MITCH watched Serena’s body burn, and tried not to listen to the sounds of gunfire coming from inside the high-rise. He had to trust Victor. Victor always had a plan. But where was he? And where was Dominic?

He refocused on the body and the task at hand until red and blue lights began to flash beyond the wood walls, colors cast up against the darkened building. That wasn’t good.
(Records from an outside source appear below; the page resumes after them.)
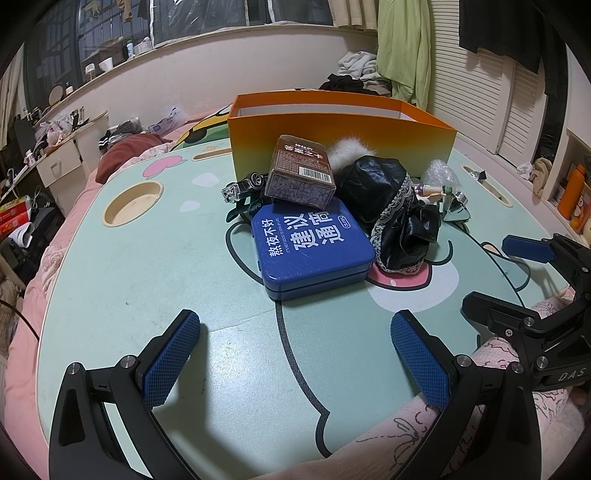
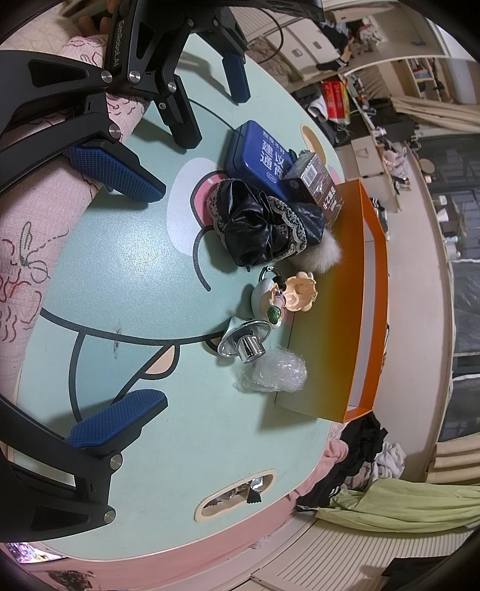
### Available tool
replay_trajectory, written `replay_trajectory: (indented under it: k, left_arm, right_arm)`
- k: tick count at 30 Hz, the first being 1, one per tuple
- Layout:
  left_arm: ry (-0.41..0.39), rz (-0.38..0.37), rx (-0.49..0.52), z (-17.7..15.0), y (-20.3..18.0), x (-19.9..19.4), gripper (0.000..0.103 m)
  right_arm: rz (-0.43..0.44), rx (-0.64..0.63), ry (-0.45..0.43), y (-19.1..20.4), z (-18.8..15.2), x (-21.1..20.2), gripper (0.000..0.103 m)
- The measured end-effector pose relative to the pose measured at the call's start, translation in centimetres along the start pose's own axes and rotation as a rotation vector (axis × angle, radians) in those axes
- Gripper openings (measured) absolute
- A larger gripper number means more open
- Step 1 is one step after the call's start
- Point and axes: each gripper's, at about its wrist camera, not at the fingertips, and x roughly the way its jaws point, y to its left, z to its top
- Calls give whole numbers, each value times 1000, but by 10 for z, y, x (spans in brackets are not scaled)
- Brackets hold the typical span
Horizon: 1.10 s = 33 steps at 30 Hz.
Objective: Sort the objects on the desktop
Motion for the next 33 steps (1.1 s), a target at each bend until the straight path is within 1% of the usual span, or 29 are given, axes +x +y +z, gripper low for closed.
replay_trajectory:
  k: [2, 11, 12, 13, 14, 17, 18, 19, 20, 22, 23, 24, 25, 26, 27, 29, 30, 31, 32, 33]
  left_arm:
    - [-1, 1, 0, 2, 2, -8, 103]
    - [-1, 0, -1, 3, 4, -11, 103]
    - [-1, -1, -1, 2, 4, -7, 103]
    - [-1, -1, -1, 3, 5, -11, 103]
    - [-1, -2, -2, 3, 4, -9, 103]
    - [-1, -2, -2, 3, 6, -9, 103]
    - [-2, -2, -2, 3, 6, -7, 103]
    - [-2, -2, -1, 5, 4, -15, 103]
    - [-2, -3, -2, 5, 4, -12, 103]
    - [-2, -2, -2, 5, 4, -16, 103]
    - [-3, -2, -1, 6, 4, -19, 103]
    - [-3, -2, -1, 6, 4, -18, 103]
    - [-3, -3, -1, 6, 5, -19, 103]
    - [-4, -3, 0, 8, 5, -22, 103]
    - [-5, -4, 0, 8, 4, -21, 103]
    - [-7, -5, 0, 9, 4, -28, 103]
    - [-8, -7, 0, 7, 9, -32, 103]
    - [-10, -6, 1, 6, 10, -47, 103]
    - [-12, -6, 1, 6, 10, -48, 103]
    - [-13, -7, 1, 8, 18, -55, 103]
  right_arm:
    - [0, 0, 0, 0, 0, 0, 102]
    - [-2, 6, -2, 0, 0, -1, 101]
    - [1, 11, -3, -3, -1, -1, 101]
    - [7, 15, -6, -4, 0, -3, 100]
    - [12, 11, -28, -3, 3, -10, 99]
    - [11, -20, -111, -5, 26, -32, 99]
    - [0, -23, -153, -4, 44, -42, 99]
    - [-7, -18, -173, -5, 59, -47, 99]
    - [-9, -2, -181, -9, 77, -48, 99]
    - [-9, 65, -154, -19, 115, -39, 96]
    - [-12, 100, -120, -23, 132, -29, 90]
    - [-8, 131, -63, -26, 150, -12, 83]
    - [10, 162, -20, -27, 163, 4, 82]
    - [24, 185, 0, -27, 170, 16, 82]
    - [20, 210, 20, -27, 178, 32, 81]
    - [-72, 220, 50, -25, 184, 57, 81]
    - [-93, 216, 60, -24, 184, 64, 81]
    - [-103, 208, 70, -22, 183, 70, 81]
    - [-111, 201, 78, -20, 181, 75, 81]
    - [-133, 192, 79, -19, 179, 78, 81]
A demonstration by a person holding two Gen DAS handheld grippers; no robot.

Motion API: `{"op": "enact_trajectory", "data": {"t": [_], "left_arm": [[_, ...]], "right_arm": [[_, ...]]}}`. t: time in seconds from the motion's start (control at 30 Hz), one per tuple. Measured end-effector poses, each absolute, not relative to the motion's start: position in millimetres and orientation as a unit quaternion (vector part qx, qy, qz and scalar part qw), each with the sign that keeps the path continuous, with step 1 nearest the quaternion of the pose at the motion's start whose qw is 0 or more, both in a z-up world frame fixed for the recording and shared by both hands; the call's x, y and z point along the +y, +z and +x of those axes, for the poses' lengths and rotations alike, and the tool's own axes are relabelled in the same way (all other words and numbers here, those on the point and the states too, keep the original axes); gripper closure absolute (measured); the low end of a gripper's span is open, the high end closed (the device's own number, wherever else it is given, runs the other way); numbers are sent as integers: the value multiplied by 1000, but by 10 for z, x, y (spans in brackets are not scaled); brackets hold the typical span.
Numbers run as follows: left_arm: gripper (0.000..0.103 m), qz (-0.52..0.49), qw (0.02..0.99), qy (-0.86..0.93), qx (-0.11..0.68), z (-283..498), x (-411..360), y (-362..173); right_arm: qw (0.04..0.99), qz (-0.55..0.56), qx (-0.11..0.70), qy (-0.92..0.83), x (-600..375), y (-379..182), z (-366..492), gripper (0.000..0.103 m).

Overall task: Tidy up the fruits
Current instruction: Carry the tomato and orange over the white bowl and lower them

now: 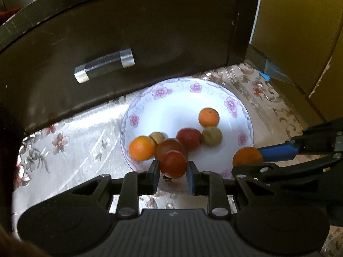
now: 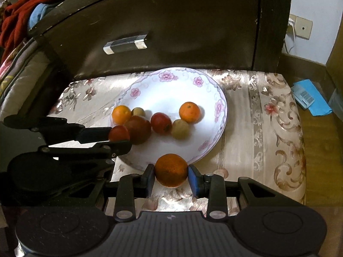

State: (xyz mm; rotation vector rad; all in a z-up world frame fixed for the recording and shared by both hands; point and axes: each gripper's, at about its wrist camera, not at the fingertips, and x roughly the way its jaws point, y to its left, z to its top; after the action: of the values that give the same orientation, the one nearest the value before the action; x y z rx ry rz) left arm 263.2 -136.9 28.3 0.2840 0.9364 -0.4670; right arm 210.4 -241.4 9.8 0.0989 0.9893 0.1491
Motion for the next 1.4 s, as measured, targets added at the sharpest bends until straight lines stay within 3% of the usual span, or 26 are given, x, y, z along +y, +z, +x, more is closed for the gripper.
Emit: {"op": "enact_trajectory", "data": {"t": [1.4], "left_arm": [[67, 97, 866, -219, 438, 3028, -1466, 176]], "right_arm": [[892, 61, 443, 57, -2597, -36, 2549, 72]]}}
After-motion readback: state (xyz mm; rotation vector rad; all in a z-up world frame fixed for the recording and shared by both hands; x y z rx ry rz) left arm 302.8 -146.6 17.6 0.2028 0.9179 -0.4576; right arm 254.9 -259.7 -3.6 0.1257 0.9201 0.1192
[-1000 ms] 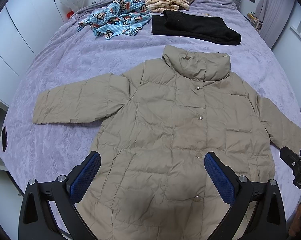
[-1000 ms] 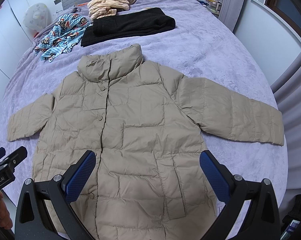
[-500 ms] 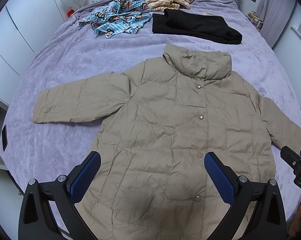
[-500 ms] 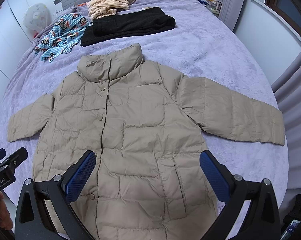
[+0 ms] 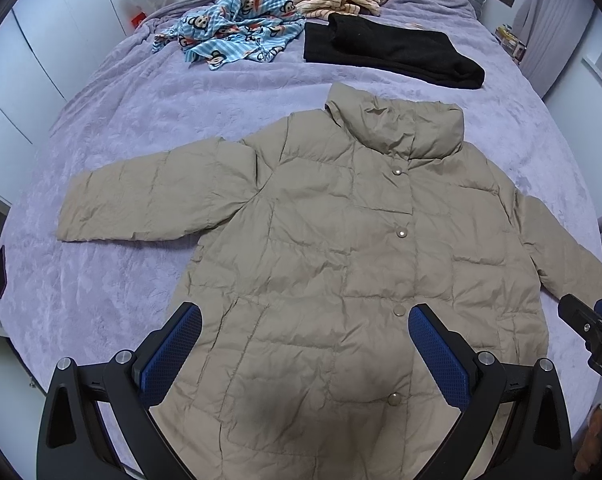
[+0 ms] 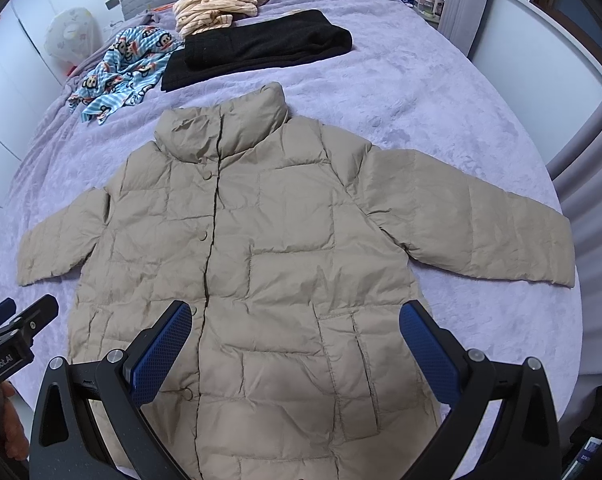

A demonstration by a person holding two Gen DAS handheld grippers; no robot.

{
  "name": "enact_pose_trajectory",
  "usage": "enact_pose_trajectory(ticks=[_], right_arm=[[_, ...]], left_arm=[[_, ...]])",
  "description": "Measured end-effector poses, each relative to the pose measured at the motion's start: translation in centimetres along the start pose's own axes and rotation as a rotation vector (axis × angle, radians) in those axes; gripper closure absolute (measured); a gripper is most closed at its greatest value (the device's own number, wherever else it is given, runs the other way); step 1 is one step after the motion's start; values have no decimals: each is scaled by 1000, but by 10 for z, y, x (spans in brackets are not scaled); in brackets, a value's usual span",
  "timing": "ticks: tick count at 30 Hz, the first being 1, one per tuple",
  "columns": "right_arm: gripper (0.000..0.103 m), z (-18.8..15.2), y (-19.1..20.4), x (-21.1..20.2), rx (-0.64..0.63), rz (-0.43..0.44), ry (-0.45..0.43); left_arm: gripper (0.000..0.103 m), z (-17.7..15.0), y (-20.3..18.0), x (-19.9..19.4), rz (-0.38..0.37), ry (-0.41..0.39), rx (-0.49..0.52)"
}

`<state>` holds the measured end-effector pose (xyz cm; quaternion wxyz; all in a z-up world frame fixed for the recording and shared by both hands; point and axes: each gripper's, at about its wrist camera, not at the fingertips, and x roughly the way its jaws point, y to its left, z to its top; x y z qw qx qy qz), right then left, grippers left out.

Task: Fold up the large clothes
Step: 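Grasp the jacket sleeve cuff with the left tool and lift it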

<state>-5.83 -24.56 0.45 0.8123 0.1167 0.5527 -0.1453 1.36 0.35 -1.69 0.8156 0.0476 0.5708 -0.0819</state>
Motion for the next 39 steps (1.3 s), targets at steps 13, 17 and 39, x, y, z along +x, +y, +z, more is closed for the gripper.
enact_pose_trajectory(ticks=[13,17,39], right_arm=[[0,-15,29,13,42,103,-25],[0,-20,47,33,68,105,78],[0,-29,227,140,-23,257,137]], left_arm=[[0,2,61,46,-112,54,-59],[0,5,105,74,-166,75,-121],[0,54,390,227,-399,-97,-744]])
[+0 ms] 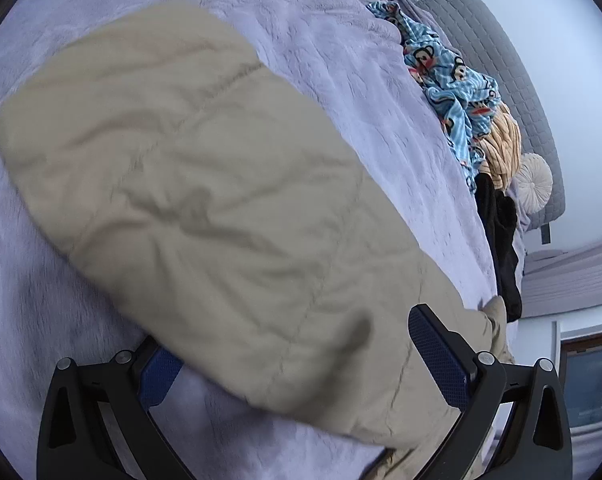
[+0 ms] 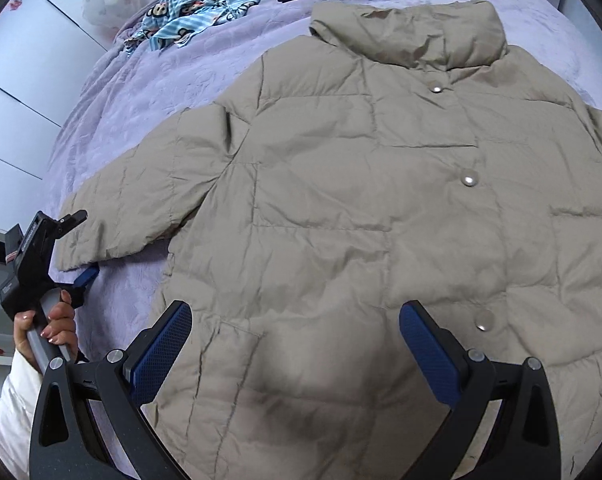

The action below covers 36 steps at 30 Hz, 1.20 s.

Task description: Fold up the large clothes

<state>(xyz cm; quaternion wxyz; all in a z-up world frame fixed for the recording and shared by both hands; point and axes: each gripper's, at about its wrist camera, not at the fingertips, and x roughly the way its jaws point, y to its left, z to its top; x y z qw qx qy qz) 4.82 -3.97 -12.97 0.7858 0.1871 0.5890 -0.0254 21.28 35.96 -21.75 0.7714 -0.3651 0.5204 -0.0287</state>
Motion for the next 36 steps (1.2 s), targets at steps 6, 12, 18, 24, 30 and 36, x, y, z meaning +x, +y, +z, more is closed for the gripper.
enact_pose_trajectory(ticks=[6,12,18,24,30,36], right_arm=[[0,17,22,23,-44,26,-21],[14,48,45,28,-72,90,-120],[95,76,54,70,20,251,-50],[95,68,65,125,5,297,54],[95,67,46,119,27,398,94],[95,49,-38,43,20,300,-12]], left_arm=[[74,38,-7,18,91,3,93],[93,40,-34,-27,53,-76,211],[93,19,-94,-73,-7,-155,433],[93,-25,-179,-80,-150,-129,616],[93,-102,-277,-47,-260,-47,748],[93,-214,-359,21,-229,53,964]])
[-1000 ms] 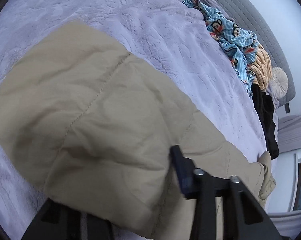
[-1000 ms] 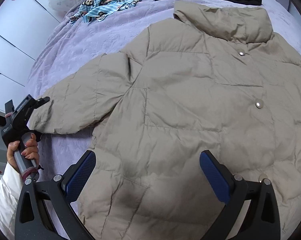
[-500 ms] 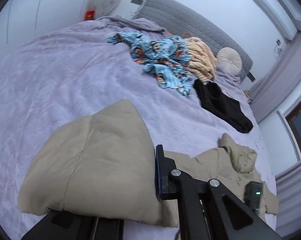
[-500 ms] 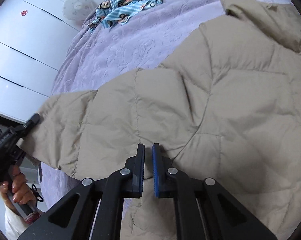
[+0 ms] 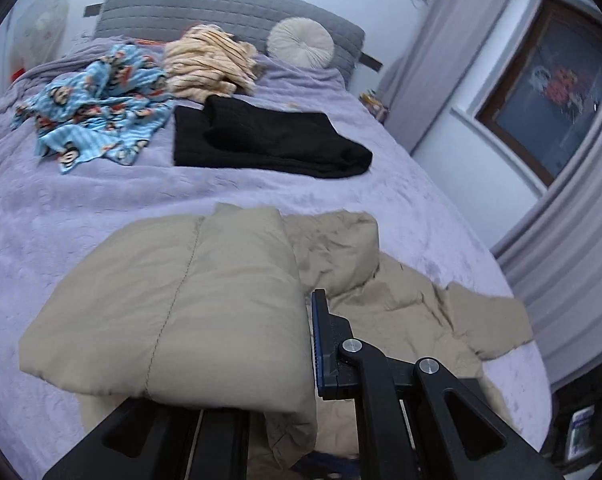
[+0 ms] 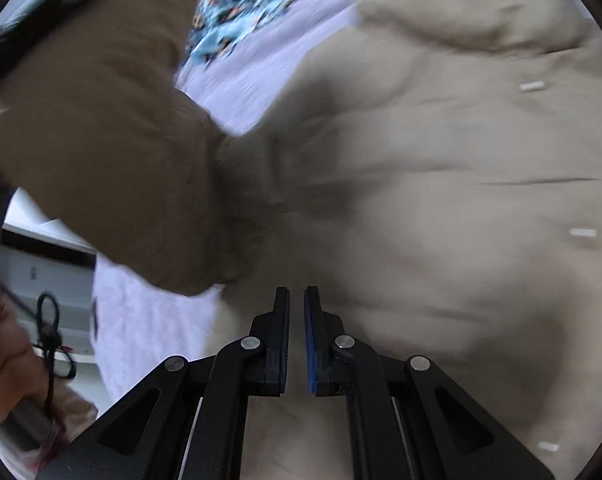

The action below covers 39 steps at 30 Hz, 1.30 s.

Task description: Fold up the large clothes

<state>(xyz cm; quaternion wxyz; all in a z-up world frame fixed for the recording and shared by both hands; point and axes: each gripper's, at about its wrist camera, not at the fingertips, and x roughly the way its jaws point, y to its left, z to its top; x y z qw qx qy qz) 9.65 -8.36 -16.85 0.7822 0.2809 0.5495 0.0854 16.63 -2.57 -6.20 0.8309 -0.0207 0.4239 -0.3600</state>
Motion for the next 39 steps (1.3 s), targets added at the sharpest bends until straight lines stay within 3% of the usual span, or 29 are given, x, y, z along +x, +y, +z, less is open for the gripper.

The cops weren’t in the yard yet, but it was only a matter of minutes before they swarmed the place. Mitch couldn’t risk the broken gate of the front entrance so he rounded the building toward the gap in the walls, only to find Sydney leaning over a half-dead Dol, and Dominic standing over both, praying silently.

“Sydney Clarke,” he snapped. “What the hell are you doing here?”

“She told me I had to go somewhere safe,” whispered Sydney, petting Dol.

She, thought Mitch. The same she, he guessed, that was burning on the other side of the building. “And you came here?”

“The dog was dead,” whispered Dominic. “I saw it … it was deader than dead … and now…”

Mitch took Dominic’s sleeve. “Get us out of here. Now.”

Dominic’s eyes drifted up from the girl and the dog and seemed to register the flashing lights bouncing over the wooden walls and up against the high-rise for the first time. Car doors were slamming. Boots on pavement. “Shit.”

“Yeah, exactly.”

“What about Victor?” asked Sydney.

“We have to wait for him somewhere. Not here, Syd. We were never supposed to wait here.”

“But what if he needs help?” she protested.

Mitch tried to smile. “It’s Victor,” he said. “There’s nothing he can’t handle.”

But as Sydney took Dol, and Dominic took Sydney, and Mitch took Dominic, and they all vanished into the shadows, Mitch had a horrible feeling that he was wrong, and his curse had followed him all the way here.

* * *

ELI heard the footsteps, the men shouting orders as they tore toward them, through room after room of the plastic sheeting. Victor slumped on the floor, the area around the chair slick with his blood. His eyes were open, but losing focus. Eli wanted this kill to be his, not the Merit Police Department’s, and certainly not Serena’s.

His.

He saw Victor’s knife on the floor a few feet away and took it up, crouching in front of him.

“Some hero,” he heard Victor whisper with his two last, labored breaths. Eli rested the blade carefully beneath Victor’s ribs.

“Good-bye, Victor,” he said.

And then he drove the knife in.

* * *

DOMINIC buckled.

He went down on his hands and knees in an alley four blocks from the high-rise, a safe distance from the flood of cops and the burning girl and the guns. He cried out, and at the same time, Sydney clutched her arm, and Mitch rubbed at his bruised ribs. Pain swept over the three like a current, like a breath, something held back and now returned. And then, one by one, they realized what that meant.

“No!” shouted Sydney, turning back toward the high-rise.